Isn’t it ironic that an institution that holds transformation as its primary mission would be so resistant to change?
It occurs to me that we approach change from 2 basic standpoints.
One is that we resist it, desperately wanting to hold on to what we know and what is comfortable (even when deep down we know that things could be better).
And the second (which represents most of the people that I do ministry with) is that what we know is that we have never been comfortable to begin with and we hope and pray with all of our hearts that something, anything, will change.
I grew up in a church that taught me to love Jesus and obey God. It also taught me that God didn’t call women to be pastors. After sharing my sense of call with my pastor and being laughed at, I ventured out to another church home that was more than willing to ordain a woman, but of course, not one who loved another woman (which, by the way, was as much a surprise to me as it was to them). As God’s revelation of who I was and what I was supposed to become continued to unfold in my life over several years, I became ever more comfortable in my own skin. I became the whole person that I had never been before, and I was able to move forward, with the winds of God’s spirit blowing to guide me. I distinctly remember a conversation with God (one of millions), where I heard god’s voice loud and clear. The message was simply this. “Jesus gave everything for you, I expect you to give all of yourself for me and my people.” And so I knew in that moment, that my call was to enter into ministry with all of myself, embracing all of who I am and serving from that place of wholeness. And to the church where I was taught to listen for God’s voice and to heed God’s call, exactly the things I was finally learning to practice, I became an abomination, an outsider, a heretic, apostate. What a heartbreaking and eye opening reality that was (and is). But in the words of Sam Cooke in the great civil rights song, I believe a change is gonna come.

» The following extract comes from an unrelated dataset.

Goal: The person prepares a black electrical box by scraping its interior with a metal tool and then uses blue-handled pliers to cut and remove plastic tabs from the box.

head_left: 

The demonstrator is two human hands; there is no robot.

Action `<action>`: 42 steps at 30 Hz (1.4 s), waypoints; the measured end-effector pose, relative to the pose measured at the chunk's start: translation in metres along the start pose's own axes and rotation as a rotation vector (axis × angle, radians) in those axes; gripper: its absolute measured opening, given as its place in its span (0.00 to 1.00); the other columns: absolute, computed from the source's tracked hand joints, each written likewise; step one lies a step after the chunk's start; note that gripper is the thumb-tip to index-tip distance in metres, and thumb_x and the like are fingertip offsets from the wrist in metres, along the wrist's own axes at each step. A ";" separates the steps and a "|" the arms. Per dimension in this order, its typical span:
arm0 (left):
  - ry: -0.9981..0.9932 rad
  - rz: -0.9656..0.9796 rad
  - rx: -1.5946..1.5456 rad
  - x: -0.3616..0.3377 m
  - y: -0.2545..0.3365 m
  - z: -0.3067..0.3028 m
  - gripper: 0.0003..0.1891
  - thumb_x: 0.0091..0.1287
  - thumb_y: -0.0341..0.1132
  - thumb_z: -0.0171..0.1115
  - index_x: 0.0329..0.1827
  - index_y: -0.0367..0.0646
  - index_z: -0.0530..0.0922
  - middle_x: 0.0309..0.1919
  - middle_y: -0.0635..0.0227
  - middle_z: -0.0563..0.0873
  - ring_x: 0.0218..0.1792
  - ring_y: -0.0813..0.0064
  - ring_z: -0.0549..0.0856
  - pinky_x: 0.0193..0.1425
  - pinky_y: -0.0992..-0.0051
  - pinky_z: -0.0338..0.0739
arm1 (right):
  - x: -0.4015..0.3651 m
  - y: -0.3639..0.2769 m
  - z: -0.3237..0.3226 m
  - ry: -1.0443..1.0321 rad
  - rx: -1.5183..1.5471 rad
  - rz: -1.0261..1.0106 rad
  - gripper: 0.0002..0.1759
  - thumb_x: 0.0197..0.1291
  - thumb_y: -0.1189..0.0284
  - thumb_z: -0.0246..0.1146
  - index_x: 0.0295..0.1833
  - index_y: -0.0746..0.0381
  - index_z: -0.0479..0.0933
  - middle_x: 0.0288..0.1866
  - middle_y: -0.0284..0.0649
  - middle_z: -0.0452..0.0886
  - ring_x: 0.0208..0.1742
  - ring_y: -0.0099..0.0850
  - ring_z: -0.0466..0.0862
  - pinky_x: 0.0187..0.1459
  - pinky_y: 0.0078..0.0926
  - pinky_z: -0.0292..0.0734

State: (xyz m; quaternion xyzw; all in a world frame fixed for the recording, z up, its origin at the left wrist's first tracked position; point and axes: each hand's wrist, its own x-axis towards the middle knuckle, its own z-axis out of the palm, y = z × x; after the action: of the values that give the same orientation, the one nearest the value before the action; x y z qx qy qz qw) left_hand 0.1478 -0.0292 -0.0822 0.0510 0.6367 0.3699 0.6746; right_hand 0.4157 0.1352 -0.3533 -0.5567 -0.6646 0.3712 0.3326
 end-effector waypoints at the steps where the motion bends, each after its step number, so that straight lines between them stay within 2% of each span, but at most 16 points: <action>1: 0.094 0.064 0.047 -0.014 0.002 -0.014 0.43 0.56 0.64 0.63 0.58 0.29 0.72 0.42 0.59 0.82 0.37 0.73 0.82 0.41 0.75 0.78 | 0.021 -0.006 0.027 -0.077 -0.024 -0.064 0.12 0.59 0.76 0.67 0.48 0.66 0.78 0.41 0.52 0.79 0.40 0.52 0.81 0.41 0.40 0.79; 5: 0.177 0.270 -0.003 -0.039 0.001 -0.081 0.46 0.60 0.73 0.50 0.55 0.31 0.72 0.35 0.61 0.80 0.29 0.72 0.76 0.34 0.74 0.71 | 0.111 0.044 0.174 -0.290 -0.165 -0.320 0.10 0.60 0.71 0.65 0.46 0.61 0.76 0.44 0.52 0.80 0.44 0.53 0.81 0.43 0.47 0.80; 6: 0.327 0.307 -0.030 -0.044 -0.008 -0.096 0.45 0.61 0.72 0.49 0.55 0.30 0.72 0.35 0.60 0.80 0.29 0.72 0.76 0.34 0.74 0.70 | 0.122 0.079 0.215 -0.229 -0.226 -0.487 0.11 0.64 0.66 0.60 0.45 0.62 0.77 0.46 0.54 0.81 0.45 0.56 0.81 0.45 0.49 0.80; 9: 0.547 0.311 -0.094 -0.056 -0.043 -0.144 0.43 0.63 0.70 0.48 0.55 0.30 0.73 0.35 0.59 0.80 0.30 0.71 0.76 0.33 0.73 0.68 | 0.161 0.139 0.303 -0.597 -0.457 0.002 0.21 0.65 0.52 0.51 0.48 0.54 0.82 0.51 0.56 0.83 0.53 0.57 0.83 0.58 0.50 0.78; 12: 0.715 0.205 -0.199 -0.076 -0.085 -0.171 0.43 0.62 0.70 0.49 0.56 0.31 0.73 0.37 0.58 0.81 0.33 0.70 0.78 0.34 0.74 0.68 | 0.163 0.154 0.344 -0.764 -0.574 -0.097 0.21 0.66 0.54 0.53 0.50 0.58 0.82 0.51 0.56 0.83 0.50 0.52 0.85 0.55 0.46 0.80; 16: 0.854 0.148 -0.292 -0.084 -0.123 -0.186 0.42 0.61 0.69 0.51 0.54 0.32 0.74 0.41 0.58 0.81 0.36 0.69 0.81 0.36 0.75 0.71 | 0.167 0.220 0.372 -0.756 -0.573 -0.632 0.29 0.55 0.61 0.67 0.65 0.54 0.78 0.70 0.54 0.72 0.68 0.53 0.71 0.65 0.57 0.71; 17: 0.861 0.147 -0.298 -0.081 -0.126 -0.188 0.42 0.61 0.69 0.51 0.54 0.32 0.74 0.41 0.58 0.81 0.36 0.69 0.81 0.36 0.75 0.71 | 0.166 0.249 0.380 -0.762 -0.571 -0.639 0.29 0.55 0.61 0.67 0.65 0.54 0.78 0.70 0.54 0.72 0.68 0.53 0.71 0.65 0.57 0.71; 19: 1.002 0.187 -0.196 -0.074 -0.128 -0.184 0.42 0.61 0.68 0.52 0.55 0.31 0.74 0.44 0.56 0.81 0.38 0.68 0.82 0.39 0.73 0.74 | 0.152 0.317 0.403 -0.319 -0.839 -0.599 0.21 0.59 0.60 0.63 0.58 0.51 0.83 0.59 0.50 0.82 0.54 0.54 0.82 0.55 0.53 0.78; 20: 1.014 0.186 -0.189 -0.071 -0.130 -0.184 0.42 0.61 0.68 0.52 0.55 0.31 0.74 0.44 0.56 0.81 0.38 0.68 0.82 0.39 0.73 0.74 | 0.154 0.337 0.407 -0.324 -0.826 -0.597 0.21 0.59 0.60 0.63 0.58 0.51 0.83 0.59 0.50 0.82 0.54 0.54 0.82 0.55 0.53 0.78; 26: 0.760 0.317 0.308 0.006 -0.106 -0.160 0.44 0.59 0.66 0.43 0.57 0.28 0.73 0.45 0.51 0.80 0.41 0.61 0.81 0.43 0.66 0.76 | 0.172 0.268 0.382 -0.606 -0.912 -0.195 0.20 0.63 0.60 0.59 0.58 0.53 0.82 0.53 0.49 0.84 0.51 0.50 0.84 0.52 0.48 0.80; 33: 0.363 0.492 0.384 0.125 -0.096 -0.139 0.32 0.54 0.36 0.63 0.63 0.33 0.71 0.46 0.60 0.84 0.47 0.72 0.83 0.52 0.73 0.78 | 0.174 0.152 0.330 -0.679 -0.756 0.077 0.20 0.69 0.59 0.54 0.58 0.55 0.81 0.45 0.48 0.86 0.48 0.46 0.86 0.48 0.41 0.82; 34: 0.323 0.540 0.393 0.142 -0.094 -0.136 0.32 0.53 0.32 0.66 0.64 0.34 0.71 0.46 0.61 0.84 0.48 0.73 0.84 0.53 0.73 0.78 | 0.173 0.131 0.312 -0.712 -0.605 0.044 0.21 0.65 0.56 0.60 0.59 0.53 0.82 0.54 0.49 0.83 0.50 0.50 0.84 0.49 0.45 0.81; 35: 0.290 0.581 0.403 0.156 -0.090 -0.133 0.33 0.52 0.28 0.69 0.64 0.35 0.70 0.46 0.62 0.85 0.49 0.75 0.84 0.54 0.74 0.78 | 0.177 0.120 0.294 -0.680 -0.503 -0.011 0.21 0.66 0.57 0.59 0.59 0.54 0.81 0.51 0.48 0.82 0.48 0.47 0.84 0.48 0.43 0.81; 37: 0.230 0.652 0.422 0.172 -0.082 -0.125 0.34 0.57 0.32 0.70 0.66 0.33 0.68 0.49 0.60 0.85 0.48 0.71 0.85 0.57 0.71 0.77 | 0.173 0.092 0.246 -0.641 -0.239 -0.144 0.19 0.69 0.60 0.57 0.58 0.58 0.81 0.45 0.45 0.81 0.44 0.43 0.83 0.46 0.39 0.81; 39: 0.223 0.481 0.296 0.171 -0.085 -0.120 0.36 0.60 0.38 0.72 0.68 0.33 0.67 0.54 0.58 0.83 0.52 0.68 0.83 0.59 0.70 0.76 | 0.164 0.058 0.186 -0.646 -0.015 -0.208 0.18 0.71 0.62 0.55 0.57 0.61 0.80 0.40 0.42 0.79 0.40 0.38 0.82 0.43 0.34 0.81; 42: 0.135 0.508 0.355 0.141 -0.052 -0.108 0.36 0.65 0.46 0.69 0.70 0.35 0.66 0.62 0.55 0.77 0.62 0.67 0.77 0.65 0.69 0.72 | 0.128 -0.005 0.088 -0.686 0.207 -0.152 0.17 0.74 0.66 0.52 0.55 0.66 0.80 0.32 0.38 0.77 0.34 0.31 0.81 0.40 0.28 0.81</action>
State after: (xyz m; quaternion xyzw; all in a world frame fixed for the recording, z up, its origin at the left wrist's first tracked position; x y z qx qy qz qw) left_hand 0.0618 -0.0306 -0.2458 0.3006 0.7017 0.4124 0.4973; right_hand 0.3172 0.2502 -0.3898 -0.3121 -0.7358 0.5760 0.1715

God called us to start Table of Grace and to extend unconditional love and grace to others, all others, without expectation or exclusion. These others are LGBT, they’re homeless, they’re without sight or hearing, they’re destitute, they’re addicted, they’re single parents raising beautiful children with autism spectrum disorders and many other challenges, and they’re the people committed to God’s love and justice for all people. They’re all hungry, some physically and all spiritually. And the thing that brings them to our table together is their common experience of not belonging in the very places where everybody should belong. And even though they’ve sworn off God and church at some point in the past, now they come, because they believe a change is gonna come.
One of those “others” came to Table of Grace, skeptical, having walked away from God and his faith when his church failed to affirm him for who he was. A 26 year old high school dropout, struggling with addiction, walked up to the piano after his first service and began to play. He immediately began to serve our church with his gift of music, even before he was convinced that we could really love him without judgment and condemnation. 3 years later, Matt became one of the first residents in the NBA Xplor program and began college this fall at Eureka College on a full Disciples Leadership scholarship. The young man who said to me not too long ago, “right now I kinda think the Bible is a bunch of BS”, is at the top of his Hebrew Scriptures class and dreaming about where he’ll go to seminary. Matt believes a change is gonna come.

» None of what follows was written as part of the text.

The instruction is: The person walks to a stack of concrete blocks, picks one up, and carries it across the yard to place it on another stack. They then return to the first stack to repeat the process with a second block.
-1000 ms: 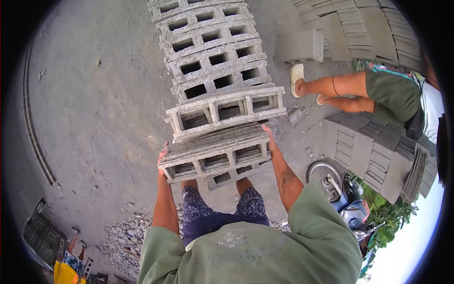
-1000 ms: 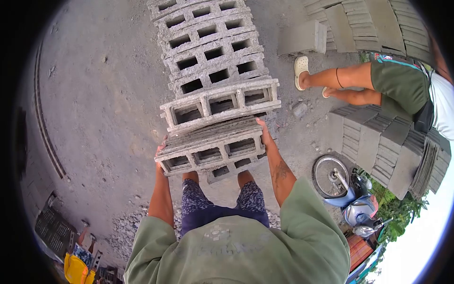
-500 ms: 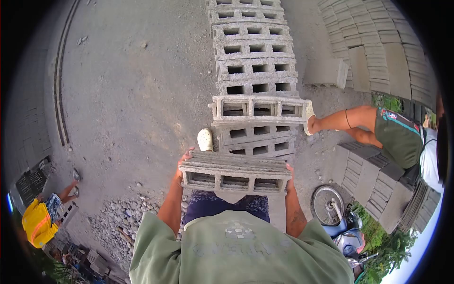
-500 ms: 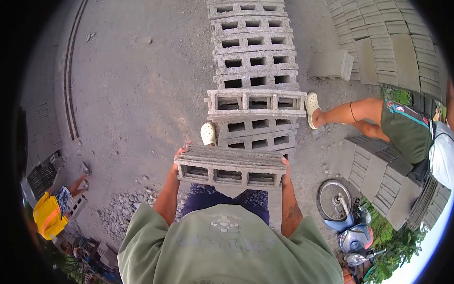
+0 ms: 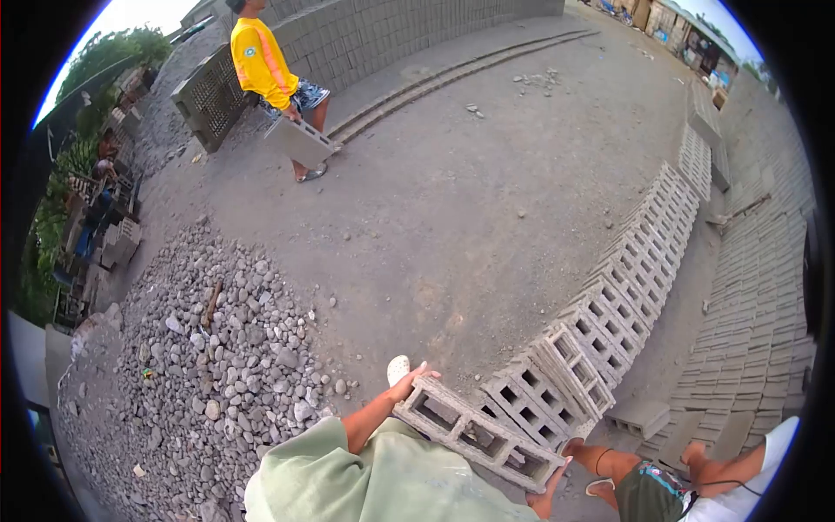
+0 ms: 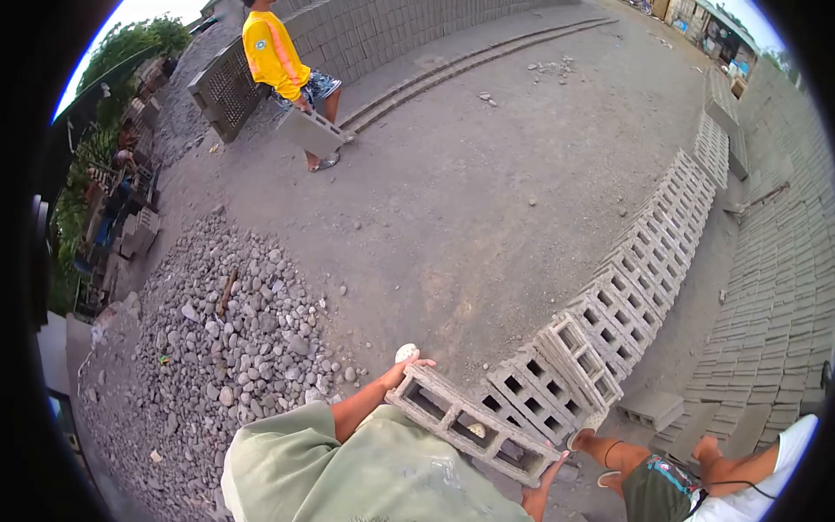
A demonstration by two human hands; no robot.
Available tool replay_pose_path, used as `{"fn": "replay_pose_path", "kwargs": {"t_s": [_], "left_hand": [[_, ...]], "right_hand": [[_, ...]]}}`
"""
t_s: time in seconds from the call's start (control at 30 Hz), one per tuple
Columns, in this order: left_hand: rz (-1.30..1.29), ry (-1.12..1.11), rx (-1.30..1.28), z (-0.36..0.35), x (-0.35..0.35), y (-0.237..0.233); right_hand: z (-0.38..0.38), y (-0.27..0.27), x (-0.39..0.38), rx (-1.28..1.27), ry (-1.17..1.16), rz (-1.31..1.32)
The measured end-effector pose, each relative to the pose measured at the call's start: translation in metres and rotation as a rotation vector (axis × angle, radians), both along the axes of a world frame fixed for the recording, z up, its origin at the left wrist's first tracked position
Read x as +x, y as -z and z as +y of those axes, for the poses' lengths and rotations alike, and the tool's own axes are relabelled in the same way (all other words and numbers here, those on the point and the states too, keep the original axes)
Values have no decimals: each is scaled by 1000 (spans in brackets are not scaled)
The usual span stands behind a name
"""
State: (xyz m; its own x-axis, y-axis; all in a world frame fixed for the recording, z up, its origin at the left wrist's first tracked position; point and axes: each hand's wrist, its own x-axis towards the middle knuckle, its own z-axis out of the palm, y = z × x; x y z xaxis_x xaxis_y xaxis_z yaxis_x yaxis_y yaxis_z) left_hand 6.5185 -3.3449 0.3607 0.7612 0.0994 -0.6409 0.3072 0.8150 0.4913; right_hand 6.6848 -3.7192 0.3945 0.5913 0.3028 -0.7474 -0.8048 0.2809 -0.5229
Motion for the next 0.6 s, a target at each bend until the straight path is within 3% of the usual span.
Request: {"fn": "replay_pose_path", "kwargs": {"t_s": [0.07, 0.23, 0.4, 0.53, 0.6], "left_hand": [[1, -117, -117, 16, -23, -6], [-61, -227, -39, 92, -88, -9], [3, -398, 68, 229, -172, -33], [-21, -713, -5, 325, -256, -72], [7, -864, 76, 370, -295, -72]], "right_hand": [[28, -14, -8, -17, -45, -38], [151, -30, -42, -15, -142, -122], [341, -33, -65, 39, -389, -139], [494, -55, -91, 117, -639, -128], [578, -53, -103, 194, -780, -123]]}}
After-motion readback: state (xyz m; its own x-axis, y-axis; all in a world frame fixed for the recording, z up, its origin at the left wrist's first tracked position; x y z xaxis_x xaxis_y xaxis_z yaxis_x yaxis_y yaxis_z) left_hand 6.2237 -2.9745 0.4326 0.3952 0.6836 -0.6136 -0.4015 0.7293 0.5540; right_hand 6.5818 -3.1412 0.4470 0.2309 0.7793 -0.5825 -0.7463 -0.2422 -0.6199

Here in the Christian Church in Mid-America, we’ve seen our fair share of change over these last couple of years. Some of us have entered into this time of transition willingly and some begrudgingly. But here we are, a region transformed and transforming. Some of us, myself included, can get stuck in our desire to hold on to what we have known. But God beckons us to come see what lies beyond our view.
On a practical level, I’ve recently had this conversation with myself regarding the rather expensive purchase of school pictures. I should preface this by saying that my wife is an amazing photographer and we have no shortage of beautiful photos of our girls in our own home and that we share with our family.
I don’t have to buy the picture of my hastily posed child, who spent a grand total of 1.5 minutes with the photographer in front of the ugly grey background. But I do. Why? Well, because that’s the way we’ve always done it.
I have year after year of school and sports photos in their original envelopes, never having given a single one to a family member or friend. What a complete waste of my time, energy and resources. Meanwhile, a whole world of photographic imagination and creativity swirls around me.
When will I stop being afraid to buck the system, and just say I’m not going to play this silly game anymore? When will I open myself up to the opportunities and possibilities that come with my willingness to take a risk, or even a leap of faith?
And so it is with us, the church, presented over and over with the choice to grow or to stagnate. To stay where we are, doing what we have always done, or to give our whole selves to God’s mission in the world, granting permission to our creator to keep making us a new creation of God’s beautiful handiwork.
What if the mark of the church in the future is not that we have held so tightly onto traditions, rituals, and structures with the death grip of fear; but that we have moved boldly into unknown and unfamiliar spaces, fully willing to experience God anew in our lives, our faith communities and in the kingdom of God that surrounds us, holding on to the traditions and rituals that ground us in our faith, and learning to experience them in ways that speak to new generations of Jesus followers.
I believe a change is gonna come. I hope WE believe a change is gonna come. Thanks be to God for the invitation to be a part of it.